## Problem details
Please copy out every line in the entries that includes the word "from".

....................

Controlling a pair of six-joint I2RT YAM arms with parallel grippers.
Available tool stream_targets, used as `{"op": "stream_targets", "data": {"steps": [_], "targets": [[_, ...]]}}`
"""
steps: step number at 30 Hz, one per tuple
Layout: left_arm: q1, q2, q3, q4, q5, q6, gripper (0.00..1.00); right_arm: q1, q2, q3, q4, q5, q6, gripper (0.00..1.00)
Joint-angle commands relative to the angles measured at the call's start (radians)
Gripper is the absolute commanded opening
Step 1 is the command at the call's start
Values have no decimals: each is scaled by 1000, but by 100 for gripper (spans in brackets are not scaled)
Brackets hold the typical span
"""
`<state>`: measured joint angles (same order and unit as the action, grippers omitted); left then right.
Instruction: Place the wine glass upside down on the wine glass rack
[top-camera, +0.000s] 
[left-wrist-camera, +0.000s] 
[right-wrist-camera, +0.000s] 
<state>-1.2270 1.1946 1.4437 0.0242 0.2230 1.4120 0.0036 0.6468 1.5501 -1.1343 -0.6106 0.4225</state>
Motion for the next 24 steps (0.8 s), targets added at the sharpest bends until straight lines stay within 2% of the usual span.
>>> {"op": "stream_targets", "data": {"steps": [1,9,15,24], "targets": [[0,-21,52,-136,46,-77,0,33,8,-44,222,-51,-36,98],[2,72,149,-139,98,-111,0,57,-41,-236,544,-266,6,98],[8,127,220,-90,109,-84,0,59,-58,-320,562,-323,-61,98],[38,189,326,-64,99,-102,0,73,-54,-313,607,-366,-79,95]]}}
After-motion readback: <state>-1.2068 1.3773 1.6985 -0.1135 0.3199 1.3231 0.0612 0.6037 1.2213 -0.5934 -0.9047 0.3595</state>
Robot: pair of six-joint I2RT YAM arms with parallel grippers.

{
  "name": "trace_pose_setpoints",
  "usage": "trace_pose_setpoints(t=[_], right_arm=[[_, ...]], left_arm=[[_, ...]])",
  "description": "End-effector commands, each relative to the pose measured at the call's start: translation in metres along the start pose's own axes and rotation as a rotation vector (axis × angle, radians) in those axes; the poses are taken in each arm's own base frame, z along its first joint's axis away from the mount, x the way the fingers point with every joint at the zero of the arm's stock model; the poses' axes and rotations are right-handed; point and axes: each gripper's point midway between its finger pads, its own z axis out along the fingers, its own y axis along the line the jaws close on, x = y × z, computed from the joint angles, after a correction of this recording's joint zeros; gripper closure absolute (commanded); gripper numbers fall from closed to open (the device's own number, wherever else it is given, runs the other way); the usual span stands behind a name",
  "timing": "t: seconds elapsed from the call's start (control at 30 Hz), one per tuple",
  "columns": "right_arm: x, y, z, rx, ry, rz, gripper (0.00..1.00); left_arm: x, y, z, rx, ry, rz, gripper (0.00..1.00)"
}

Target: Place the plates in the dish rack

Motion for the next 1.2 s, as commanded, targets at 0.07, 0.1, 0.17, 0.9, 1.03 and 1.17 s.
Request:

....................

## Response for this exercise
  "description": "End-effector commands, each relative to the pose measured at the call's start: translation in metres along the start pose's own axes and rotation as a rotation vector (axis × angle, radians) in those axes; the poses are taken in each arm's own base frame, z along its first joint's axis away from the mount, x the way the fingers point with every joint at the zero of the arm's stock model; the poses' axes and rotations are right-handed; point and axes: each gripper's point midway between its finger pads, its own z axis out along the fingers, its own y axis along the line the jaws close on, x = y × z, computed from the joint angles, after a correction of this recording's joint zeros; gripper closure absolute (commanded); gripper numbers fall from closed to open (the device's own number, wherever else it is given, runs the other way); the usual span stands behind a name",
  "timing": "t: seconds elapsed from the call's start (control at 30 Hz), one per tuple",

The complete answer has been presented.